* [Extracted entries]

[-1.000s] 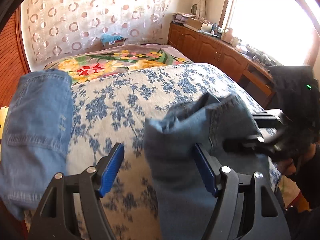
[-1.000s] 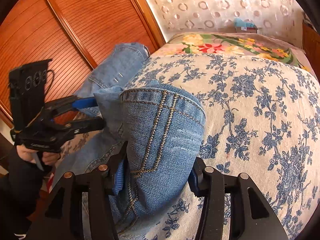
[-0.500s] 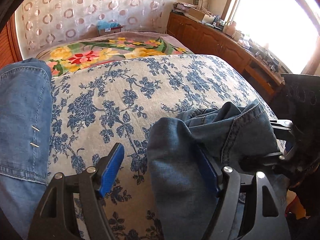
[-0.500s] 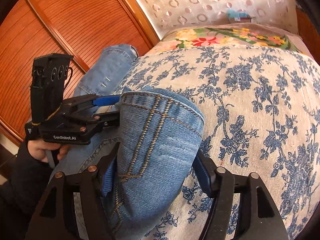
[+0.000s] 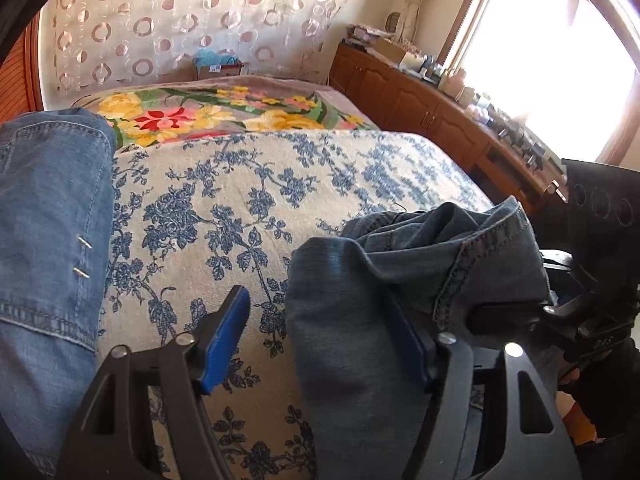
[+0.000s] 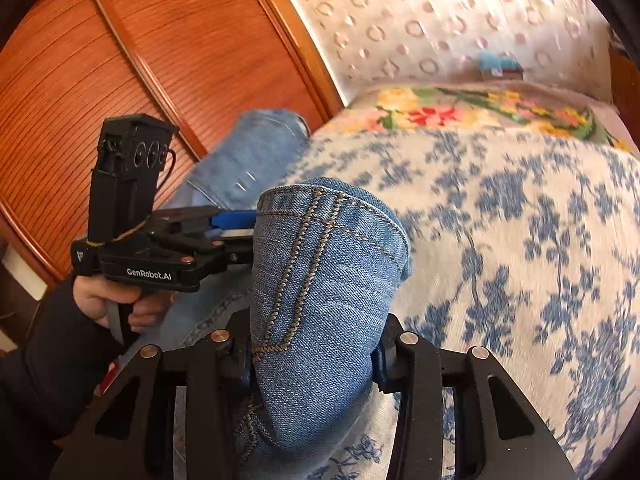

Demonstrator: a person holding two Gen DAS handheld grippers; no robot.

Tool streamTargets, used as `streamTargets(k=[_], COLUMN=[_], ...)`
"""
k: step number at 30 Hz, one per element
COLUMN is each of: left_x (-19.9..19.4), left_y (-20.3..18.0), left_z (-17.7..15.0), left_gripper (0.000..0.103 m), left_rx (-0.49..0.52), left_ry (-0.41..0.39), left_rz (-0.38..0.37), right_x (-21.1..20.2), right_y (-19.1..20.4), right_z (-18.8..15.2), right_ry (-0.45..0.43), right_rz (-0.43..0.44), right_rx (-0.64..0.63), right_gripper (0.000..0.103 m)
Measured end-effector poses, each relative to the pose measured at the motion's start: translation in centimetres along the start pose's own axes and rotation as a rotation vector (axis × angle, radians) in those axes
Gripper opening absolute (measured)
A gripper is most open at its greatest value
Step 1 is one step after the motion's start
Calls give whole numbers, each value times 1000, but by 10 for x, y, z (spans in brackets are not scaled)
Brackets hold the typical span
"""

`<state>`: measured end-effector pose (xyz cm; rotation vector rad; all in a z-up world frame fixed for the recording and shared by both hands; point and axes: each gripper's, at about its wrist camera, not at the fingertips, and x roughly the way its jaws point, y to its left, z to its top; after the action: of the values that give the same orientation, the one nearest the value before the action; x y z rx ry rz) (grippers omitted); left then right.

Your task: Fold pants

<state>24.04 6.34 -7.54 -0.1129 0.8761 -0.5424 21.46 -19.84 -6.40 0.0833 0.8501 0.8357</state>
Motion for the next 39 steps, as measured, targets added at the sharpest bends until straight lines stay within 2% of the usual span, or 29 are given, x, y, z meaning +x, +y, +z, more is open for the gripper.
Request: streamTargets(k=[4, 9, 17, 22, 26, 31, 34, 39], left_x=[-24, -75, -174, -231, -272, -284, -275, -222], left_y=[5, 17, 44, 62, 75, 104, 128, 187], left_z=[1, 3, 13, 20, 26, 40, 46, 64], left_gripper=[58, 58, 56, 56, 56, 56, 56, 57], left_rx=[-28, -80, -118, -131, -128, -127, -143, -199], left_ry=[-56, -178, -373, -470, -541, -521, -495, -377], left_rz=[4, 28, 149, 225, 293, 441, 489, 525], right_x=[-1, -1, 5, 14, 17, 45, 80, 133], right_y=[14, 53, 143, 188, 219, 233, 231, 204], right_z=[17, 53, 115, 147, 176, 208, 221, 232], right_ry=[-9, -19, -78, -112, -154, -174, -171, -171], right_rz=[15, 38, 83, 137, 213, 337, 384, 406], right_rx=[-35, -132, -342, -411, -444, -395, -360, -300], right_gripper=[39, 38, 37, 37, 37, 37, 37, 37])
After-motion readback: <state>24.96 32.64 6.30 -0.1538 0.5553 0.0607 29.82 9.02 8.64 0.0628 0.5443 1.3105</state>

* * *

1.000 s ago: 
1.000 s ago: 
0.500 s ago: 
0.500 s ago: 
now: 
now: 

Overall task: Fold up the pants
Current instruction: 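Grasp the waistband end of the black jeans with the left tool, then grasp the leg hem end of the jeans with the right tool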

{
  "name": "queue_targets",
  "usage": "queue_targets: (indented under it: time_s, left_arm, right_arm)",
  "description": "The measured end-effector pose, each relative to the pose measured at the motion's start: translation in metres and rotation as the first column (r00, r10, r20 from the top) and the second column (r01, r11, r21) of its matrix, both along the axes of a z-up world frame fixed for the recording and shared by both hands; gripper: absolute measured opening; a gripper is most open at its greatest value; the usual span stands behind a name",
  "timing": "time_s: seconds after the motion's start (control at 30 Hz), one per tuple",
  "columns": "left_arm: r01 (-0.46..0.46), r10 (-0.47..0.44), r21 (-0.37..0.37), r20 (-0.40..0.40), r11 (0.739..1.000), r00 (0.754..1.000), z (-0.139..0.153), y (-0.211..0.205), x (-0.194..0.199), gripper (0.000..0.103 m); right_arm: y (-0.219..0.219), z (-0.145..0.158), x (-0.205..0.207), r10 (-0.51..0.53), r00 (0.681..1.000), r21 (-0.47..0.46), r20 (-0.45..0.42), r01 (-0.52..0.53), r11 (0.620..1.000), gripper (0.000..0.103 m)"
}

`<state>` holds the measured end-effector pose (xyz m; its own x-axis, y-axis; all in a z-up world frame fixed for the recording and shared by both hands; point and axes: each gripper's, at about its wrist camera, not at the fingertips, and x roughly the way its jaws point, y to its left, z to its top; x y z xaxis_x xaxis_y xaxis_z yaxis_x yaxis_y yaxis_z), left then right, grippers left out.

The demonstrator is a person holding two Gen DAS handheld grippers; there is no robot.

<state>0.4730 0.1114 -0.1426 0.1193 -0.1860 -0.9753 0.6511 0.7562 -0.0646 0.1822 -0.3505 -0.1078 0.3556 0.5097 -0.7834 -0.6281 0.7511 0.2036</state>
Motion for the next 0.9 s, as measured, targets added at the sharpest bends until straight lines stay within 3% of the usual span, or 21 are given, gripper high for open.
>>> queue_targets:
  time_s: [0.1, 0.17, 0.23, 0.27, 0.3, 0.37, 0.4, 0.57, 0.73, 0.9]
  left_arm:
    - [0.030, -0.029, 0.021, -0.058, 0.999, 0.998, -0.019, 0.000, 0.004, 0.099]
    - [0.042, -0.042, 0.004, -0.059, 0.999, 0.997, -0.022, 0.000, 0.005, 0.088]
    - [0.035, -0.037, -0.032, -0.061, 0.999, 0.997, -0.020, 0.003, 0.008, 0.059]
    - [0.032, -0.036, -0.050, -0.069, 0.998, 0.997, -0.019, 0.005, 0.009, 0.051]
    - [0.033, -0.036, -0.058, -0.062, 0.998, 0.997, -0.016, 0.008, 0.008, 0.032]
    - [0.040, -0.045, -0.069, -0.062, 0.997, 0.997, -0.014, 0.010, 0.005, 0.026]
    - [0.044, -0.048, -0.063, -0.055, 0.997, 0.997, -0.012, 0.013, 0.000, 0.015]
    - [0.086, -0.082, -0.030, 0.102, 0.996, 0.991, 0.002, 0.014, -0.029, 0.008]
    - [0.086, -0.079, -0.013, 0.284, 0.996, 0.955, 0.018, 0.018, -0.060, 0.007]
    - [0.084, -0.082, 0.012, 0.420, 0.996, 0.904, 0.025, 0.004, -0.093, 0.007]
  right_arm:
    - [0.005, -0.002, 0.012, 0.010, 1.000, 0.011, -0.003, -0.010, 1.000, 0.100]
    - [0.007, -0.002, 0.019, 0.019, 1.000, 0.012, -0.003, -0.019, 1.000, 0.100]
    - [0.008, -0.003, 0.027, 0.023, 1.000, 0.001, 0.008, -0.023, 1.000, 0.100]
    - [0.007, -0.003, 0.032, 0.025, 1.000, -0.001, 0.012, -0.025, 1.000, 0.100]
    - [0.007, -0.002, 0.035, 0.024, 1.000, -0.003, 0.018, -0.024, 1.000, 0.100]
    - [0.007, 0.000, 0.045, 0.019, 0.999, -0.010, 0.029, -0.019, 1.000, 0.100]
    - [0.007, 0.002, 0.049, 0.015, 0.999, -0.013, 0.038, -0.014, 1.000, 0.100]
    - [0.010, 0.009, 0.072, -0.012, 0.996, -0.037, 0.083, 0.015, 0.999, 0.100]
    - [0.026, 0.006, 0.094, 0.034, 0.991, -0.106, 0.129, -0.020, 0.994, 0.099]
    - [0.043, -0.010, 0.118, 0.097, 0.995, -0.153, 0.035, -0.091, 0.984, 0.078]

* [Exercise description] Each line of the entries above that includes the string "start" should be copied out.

* [Completed exercise]
Measured end-effector poses, each relative to the pose measured at the motion's start: translation in centimetres along the start pose's own axes and rotation as a rotation vector (axis × angle, radians) in those axes
Step 1 is one step after the motion's start
  "description": "The measured end-effector pose, each relative to the pose measured at the motion's start: translation in metres and rotation as the first column (r00, r10, r20 from the top) and the second column (r01, r11, r21) of its matrix, both along the axes of a z-up world frame fixed for the recording and shared by both hands; gripper: absolute measured opening; a gripper is most open at its greatest value; the usual span stands behind a name",
  "timing": "time_s: seconds after the motion's start (control at 30 Hz), one per tuple",

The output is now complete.